As I discussed in my last post, change or any disruption in Lauren’s basic schedule is very difficult for her. But life happens. DSP’s get sick, take vacations, have doctor’s appointments. Vacancies occur. I’ve been brainstorming about how to lessen the effect this all has on Lauren. Having a floating substitute would help. Someone who could fill in as needed, any shift, any day.
Traditional providers have to have people who can either substitute or work overtime. In self-direction, that’s a lot harder to arrange. First of all, the substitute needs to be as familiar with and as educated about Lauren’s care as her other DSPs. If they are only working occasionally – that is hard to accomplish. Finding someone who is flexible enough to cover all shifts, again, is difficult. Of course, you could have more than one person in the substitute position, but that makes it even harder to keep them up-to-date on Lauren’s care, since they could go months without working. Under our one funding stream, if a DSP does not work in a certain period of time you have to redo some paperwork and drug testing. Setting up a substitute seems like a difficult and cumbersome proposition.

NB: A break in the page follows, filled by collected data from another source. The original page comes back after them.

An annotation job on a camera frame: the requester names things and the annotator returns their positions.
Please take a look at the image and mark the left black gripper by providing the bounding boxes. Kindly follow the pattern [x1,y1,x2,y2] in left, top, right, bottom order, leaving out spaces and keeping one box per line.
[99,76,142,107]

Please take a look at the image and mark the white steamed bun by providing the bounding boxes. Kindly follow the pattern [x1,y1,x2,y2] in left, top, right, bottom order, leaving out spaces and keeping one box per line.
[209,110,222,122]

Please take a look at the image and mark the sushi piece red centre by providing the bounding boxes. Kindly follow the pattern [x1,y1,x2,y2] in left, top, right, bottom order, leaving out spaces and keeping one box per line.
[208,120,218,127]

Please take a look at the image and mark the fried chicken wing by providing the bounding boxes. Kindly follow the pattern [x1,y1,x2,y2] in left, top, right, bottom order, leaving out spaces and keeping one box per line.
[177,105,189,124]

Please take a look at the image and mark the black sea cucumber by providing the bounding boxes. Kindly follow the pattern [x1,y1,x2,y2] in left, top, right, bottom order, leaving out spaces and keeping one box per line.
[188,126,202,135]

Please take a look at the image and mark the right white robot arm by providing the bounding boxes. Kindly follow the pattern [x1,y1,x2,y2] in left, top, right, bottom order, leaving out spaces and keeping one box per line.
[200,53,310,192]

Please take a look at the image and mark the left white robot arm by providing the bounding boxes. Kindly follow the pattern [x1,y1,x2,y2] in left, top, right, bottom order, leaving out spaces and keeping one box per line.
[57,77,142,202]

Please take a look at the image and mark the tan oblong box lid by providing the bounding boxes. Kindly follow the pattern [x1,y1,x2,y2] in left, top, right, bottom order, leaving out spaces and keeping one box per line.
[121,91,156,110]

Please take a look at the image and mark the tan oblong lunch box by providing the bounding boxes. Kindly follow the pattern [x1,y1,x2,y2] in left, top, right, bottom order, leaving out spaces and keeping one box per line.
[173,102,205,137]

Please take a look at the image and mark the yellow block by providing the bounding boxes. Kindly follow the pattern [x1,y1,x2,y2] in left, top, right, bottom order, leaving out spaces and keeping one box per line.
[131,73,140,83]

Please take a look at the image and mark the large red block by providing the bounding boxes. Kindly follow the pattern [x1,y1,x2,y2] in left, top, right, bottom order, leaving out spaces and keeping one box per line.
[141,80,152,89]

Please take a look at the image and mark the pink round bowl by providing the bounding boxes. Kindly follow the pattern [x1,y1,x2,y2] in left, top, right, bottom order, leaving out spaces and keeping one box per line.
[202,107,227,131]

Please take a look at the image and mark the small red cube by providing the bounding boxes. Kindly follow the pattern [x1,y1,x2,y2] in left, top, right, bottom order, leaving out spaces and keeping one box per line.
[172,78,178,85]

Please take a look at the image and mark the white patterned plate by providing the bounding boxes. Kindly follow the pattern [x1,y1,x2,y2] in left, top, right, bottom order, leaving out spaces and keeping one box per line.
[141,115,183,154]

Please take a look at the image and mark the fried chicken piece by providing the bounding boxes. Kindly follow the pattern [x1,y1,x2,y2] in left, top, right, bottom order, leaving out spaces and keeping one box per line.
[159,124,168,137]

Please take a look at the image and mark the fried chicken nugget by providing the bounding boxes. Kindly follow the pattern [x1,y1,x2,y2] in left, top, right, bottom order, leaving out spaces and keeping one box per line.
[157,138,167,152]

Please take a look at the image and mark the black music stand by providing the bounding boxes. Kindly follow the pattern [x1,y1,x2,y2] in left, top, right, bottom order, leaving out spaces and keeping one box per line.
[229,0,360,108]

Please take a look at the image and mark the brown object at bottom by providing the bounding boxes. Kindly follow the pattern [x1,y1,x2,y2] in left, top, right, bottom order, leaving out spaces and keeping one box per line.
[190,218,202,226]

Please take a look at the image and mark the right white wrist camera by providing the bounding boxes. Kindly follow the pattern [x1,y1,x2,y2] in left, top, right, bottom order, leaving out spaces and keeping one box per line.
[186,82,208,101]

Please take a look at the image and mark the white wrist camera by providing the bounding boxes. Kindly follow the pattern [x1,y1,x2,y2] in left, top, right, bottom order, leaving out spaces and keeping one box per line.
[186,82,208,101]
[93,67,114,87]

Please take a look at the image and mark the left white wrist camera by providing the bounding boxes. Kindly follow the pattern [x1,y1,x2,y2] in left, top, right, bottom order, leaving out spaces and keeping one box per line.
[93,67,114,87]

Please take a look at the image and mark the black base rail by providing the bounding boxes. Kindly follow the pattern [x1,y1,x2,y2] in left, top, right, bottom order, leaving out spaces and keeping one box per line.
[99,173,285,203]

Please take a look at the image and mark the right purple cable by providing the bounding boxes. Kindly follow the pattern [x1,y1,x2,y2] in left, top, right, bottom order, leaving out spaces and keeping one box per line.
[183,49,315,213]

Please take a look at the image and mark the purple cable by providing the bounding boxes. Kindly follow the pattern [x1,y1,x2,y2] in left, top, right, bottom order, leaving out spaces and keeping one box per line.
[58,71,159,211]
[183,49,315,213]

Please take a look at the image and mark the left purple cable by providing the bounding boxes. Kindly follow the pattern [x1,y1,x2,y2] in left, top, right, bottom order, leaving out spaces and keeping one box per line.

As for overtime, you can work a certain amount into your budget if your funding allows, but it really needs to be budgeted ahead of time and you have to have DSPs who are willing and available. Additionally, Lauren's care is extensive and draining - I don't want to burn out the wonderful people I already have.
I’m wondering what other families may be doing. Has anyone tried to set up a substitute DSP? Have you been successful? Does anyone have a better idea or approach to the problem?